WORK ITEM>
Starting with the line that has "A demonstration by" in the records below and ending with the line that has "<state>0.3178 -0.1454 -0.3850", output those lines exactly and nothing more; omit the pictures.

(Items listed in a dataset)
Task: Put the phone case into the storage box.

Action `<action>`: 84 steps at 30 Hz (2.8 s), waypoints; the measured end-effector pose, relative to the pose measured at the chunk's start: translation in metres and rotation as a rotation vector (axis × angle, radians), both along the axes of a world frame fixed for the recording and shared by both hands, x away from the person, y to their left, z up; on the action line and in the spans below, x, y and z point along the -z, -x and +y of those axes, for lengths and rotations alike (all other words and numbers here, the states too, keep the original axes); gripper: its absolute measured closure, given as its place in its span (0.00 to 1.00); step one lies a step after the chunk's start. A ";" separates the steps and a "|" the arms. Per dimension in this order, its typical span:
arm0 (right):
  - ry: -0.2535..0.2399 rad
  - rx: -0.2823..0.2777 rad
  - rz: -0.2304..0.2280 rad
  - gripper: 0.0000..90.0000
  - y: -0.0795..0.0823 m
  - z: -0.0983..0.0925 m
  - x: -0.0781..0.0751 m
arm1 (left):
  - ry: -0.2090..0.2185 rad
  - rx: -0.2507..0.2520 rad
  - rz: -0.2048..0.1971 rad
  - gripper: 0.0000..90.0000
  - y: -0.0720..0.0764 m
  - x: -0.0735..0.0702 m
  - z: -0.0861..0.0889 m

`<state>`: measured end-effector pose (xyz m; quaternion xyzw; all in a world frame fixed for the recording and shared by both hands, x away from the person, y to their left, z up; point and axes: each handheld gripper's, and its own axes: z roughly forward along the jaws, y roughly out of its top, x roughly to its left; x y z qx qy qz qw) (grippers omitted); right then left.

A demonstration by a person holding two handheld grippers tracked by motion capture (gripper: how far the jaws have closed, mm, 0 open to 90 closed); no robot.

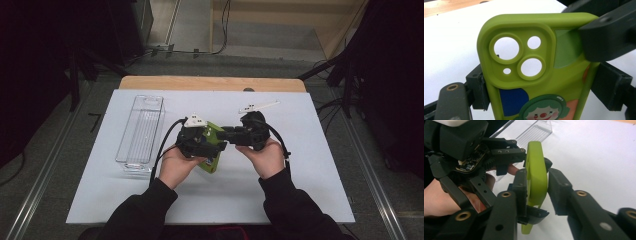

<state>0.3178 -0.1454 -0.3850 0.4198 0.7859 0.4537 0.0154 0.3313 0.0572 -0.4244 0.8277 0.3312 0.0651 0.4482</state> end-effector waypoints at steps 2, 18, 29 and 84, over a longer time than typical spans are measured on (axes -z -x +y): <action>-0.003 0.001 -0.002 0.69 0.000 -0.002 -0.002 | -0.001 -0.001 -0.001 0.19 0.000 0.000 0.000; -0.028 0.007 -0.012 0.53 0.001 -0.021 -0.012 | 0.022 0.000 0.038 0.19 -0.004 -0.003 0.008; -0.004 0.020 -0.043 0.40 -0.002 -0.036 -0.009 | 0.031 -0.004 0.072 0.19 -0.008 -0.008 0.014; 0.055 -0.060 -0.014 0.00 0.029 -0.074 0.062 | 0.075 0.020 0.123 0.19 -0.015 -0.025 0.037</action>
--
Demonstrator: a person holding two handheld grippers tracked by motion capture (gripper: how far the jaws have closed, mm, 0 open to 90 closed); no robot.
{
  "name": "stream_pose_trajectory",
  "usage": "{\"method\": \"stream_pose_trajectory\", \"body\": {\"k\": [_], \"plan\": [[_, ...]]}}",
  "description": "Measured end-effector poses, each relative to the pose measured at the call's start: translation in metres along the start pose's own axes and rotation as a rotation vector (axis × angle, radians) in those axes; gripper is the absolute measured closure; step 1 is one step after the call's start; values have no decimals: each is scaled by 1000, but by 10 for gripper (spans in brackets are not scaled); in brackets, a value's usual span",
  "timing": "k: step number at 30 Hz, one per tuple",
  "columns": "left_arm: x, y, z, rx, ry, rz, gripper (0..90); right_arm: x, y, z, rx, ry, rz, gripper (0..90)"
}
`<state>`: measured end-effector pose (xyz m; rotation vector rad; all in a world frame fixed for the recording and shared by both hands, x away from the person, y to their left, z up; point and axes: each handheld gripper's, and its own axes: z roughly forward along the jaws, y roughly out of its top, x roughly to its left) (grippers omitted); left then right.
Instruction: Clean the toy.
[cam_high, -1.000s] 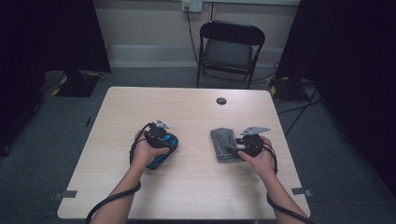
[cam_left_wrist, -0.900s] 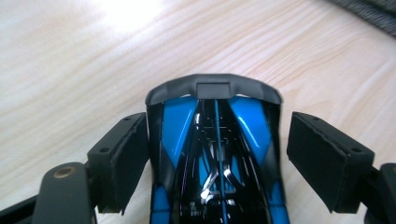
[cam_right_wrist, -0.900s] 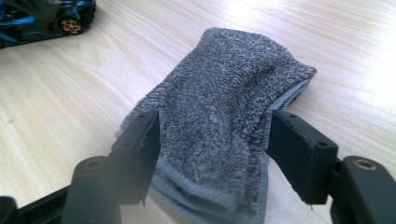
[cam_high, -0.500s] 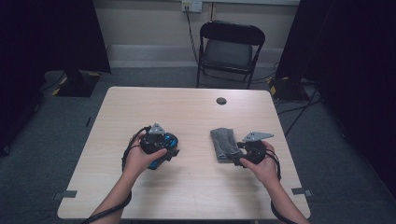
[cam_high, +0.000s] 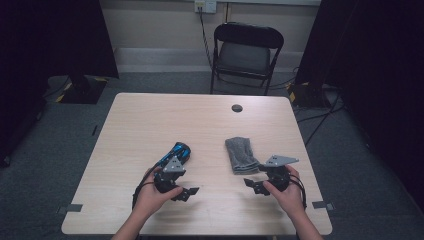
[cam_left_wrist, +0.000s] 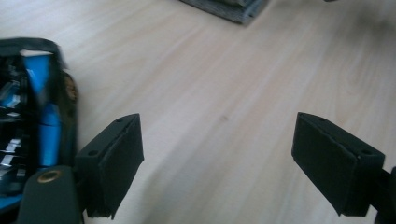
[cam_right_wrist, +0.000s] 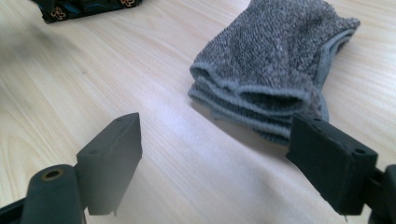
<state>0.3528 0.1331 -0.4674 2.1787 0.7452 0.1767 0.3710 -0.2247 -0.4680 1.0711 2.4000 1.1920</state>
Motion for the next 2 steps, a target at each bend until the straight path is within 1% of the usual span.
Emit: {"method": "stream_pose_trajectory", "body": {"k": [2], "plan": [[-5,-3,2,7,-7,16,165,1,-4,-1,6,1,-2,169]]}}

SOLUTION TO THIS PROBLEM>
A demonstration by a person holding two handheld grippers tracked by motion capture (gripper: how far the jaws have closed, mm, 0 open to 90 closed); no robot.


<state>0.3178 -0.1454 -0.3850 0.4198 0.7859 0.4537 0.0154 0.3313 0.0572 -0.4244 0.8277 0.3312 0.0651 0.4482</state> end-effector waypoints at steps 2, 18, 29 and 84, over a longer time than typical spans are measured on (axes -z -x +y): <action>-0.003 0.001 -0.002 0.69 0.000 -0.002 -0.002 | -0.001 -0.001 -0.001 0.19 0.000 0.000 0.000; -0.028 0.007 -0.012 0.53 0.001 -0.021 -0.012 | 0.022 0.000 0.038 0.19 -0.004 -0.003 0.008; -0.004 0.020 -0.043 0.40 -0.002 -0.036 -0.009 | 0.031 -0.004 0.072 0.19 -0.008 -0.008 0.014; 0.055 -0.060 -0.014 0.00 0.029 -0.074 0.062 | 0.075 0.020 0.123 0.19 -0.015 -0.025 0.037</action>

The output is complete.